On Wednesday evening, the ACJW Ensemble gave the last of its four annual recitals at Paul Hall with a program that featured the works of Louis Spohr and Beethoven. It was a rather poignant moment as this was also the last musical event to be given at Juilliard until the beginning of next season.
The program opened with Spohr's Septet in A Minor, Op. 147 (1853) performed by Michael James Smith, piano, Beomjae Kim, flute, Stanislav Chernyshev, clarinet, Michael Zuber, bassoon, Jenny Ney, horn, Elizabeth Fayette, violin, and Caleb van der Swaagh, cello. As the high opus number would indicate, Spohr was a prolific composer in the Romantic tradition and during his lifetime an important musical figure in Europe. He was a conductor at Vienna's Theater an der Wein, music director of the Frankfurt Opera (where he staged his own version of the Faust legend), and a friend of Beethoven. Though largely forgotten after his death, his works are currently enjoying a revival of interest in Europe. This particular piece, written when the composer was already 69 years old, was unusual in his canon in its inclusion of a piano. Although Spohr had written a number of chamber works over the course of his career, the majority of these had either been for strings, including 36 string quartets, or for strings and winds, including a Nonet in F major and an Octet in E major. That is not to say, however, that the composer did not experience difficulty, at least in this piece, in melding such disparate parts into a seamlessly integrated whole. At any rate, the present work was pleasant enough to hear if not particularly distinguished.
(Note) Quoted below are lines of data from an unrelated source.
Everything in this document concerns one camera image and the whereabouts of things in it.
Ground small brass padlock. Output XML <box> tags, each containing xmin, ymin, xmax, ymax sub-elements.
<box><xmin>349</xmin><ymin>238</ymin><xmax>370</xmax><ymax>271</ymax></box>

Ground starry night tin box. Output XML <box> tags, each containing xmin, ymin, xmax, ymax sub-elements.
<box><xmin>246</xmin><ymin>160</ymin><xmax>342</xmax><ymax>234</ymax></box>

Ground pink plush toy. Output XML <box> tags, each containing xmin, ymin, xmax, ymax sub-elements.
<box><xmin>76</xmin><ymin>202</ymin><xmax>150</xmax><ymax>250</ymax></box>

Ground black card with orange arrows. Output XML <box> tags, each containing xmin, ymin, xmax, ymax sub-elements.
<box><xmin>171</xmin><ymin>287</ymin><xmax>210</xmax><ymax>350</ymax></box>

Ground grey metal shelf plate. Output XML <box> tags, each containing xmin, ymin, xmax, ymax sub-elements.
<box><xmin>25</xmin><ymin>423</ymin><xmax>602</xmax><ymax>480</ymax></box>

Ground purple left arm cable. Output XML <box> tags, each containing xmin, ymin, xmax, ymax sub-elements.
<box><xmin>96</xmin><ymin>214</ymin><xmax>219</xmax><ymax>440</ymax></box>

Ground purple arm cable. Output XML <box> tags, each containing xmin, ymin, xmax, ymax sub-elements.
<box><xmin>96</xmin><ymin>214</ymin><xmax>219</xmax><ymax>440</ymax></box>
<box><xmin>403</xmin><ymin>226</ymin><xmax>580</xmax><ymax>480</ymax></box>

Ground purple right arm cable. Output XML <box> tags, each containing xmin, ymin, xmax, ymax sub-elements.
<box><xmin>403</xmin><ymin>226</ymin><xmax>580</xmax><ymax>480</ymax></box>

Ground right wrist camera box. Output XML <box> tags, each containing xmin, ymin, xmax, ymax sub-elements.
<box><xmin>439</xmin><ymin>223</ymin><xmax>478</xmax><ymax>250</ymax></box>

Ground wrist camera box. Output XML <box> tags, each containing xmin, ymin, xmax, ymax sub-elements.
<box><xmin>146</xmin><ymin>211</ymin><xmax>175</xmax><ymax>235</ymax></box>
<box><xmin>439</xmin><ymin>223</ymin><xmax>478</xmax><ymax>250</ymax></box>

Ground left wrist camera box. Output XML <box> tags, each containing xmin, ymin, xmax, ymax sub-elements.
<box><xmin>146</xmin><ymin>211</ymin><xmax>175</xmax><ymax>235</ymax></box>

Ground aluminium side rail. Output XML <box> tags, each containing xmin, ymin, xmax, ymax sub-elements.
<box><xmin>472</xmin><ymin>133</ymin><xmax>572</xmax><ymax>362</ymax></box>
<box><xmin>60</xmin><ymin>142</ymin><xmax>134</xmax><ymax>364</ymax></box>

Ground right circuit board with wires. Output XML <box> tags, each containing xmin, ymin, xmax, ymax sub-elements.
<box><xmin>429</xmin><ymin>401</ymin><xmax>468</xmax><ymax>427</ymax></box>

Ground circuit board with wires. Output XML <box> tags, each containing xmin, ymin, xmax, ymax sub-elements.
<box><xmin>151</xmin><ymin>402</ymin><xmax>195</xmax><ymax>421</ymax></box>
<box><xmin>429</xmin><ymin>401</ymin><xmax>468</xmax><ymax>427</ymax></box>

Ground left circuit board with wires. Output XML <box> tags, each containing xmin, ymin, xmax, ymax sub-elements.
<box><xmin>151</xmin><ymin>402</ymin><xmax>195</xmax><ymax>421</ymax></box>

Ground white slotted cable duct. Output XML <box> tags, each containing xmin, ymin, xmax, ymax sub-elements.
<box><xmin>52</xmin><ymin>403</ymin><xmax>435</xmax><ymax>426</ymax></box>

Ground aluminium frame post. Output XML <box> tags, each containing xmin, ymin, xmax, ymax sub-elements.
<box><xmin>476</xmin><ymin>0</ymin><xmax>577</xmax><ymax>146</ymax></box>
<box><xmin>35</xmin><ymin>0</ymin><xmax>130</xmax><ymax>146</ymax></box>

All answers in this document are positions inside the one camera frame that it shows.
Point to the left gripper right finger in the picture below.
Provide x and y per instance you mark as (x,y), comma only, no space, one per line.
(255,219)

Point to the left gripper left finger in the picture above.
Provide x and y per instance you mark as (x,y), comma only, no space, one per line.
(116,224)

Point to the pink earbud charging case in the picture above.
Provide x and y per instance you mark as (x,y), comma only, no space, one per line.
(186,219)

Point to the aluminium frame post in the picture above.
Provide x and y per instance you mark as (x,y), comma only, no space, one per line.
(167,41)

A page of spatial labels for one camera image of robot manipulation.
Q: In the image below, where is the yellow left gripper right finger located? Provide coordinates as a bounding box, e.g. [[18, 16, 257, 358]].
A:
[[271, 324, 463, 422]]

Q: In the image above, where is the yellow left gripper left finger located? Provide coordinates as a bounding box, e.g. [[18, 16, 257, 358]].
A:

After intermission, the recital concluded with Beethoven's Piano Trio in B-flat Major, Op. 97 (1811) nicknamed the "Archduke" for its dedication to the composer's patron, Archduke Rudolph. This was the last and finest of Beethoven's piano trios and is almost symphonic in its breadth. Beyond that, its first performances were notable for having been the last occasions on which the composer appeared in public as a pianist. It's difficult to imagine how painful it must have been for Beethoven, who had once been the foremost virtuoso in Vienna, to have realized that his ability at the keyboard was irretrievably lost. Louis Spohr, who was present at the premiere, somewhat unkindly described the state in which Beethoven's encroaching deafness had left him:
"On account of his deafness there was scarcely anything left of the virtuosity of the artist which had formerly been so greatly admired. In forte passages the poor deaf man pounded on the keys until the strings jangled, and in piano he played so softly that whole groups of notes were omitted, so that the music was unintelligible unless one could look into the pianoforte part. I was deeply saddened at so hard a fate."
Though written toward the end of the composer's middle period, the trio already looked ahead to the masterpieces of the late period. This is most evident in the elaborate set of variations that make up the slow third movement, an andante cantabile. It sometimes seems Beethoven's entire career was determined by his deafness. Just as his despair at the loss of his hearing had marked the beginning of his middle period, so its advancement to the point he could no longer play the piano propelled him forward into his late period in which he appeared to have thought more in terms of pure music than of composing for individual instruments.
I thought it was fitting that the regular season in which I attended so many wonderful performances should end with a rendition of a work by the Beethoven, arguably the greatest of all composers. The ACJW muisicans - Shir Semmel, piano; Kobi Malkin, violin; and Andrea Casarrubios, cello - were all outstanding in their interpretation of this masterpiece of the chamber repertoire. In particular, Shir Semmel, whom I had heard perform in March the piano part on the Shostakovich Trio No. 2 in E minor, stood out here in her mastery of the difficult keyboard part.